No começo, o hábito era basicamente consumir notícias. Agora, porém, os torcedores participam de várias formas - algumas até com elementos de gamificação. Pode ser a previsão de placares ou a participação em experiências de segunda tela durante os jogos. Em muitos casos, esses recursos vêm de aplicativos oficiais do próprio clube, porque eles entendem o retorno de aumentar o engajamento da torcida.

Esse ecossistema digital também funciona como um nivelador para torcedores “fora do eixo”, que antes não tinham um caminho direto para a cultura do clube. Se pensarmos, por exemplo, no tamanho da diáspora brasileira nos EUA, esses 2 million pessoas tendem a sentir falta de uma ligação mais próxima com seus clubes do Brasil.

Construindo comunidades de torcedores mais fortes

Plataformas especializadas são o que está a tornar essas comunidades de torcedores mais interativas e organizadas. Tanto em Portugal como no Brasil, os fóruns tradicionais (presentes desde os primeiros tempos da internet) foram substituídos por centros digitais. E o que isso muda, na prática?

Clubes como o FC Porto e o Benfica, em Portugal, e o Palmeiras ou o Corinthians, no Brasil, usam esses espaços para oferecer conteúdo exclusivo de bastidores e canais de comunicação direta com atletas - um pouco como um podcaster faz com um Patreon.

O resultado é um sentimento de associação e pertença muito mais forte, algo que antes era difícil (ou até impossível) de alcançar. De facto, antes dessa transição, os times viam os fãs sobretudo como consumidores - incluindo os detentores de lugares anuais -, e não como membros de uma comunidade. Agora, essa comunidade pode ser monetizada de formas bem mais dinâmicas, e a bilheteira passa a representar uma fatia menor da receita dos clubes.

Tokens de fã como ferramenta de participação

Os tokens de fã ampliaram o que era possível: hoje, eles já somam mais de $200 million em valor de mercado, impulsionados por adotantes iniciais como o FC Porto e o Santos. Ao manter tokens de fã, o torcedor ganha o direito de votar em decisões menores, mas cheias de simbolismo - como o design do autocarro da equipa, a música que toca depois de um golo ou até a mensagem inspiradora escrita no balneário.

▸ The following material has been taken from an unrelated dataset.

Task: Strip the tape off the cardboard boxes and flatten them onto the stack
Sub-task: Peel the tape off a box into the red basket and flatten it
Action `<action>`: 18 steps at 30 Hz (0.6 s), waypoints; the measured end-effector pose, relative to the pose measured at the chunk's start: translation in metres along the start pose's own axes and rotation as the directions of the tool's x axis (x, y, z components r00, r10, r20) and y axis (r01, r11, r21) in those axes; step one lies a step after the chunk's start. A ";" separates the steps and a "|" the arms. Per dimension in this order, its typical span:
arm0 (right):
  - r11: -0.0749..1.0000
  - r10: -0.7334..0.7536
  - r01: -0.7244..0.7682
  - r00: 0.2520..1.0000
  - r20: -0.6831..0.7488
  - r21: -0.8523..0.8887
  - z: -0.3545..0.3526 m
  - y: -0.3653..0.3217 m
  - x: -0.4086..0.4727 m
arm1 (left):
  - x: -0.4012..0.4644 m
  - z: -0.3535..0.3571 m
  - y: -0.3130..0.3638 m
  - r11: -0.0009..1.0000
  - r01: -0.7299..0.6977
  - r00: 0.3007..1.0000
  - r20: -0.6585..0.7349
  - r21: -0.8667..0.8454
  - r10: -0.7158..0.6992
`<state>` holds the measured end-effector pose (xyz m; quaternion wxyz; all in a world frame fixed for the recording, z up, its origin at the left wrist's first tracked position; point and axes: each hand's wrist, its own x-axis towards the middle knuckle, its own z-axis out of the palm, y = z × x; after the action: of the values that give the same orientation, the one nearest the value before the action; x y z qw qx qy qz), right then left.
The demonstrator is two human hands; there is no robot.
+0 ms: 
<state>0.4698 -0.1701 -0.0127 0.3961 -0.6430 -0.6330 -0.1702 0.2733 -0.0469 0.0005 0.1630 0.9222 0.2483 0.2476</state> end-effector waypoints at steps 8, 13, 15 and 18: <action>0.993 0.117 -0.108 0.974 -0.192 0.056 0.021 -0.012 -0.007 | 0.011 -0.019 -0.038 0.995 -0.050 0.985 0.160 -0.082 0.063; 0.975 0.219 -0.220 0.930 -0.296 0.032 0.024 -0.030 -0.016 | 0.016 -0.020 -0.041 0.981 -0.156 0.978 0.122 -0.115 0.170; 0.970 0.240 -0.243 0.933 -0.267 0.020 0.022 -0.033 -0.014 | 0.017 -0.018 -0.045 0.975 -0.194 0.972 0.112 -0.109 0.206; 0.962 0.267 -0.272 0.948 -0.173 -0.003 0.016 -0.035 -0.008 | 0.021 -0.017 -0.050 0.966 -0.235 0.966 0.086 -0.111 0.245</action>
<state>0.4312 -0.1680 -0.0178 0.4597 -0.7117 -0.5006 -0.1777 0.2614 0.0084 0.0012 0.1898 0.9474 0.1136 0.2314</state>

Na prática, isso vai além da associação: aproxima-se de uma sensação de posse. Como se fosse um acionista de uma empresa (embora isso não seja tecnicamente verdadeiro), o fã passa a ser um stakeholder, com algum envolvimento na governação. Antes, para realmente se envolver com o seu time do coração, havia poucas opções para além de um tour pelo estádio e do acesso a um camarote do clube. Hoje, esse modelo vira uma porta de entrada para conteúdo exclusivo, recompensas e engajamento de duas vias - e não apenas um feed de notícias em sentido único.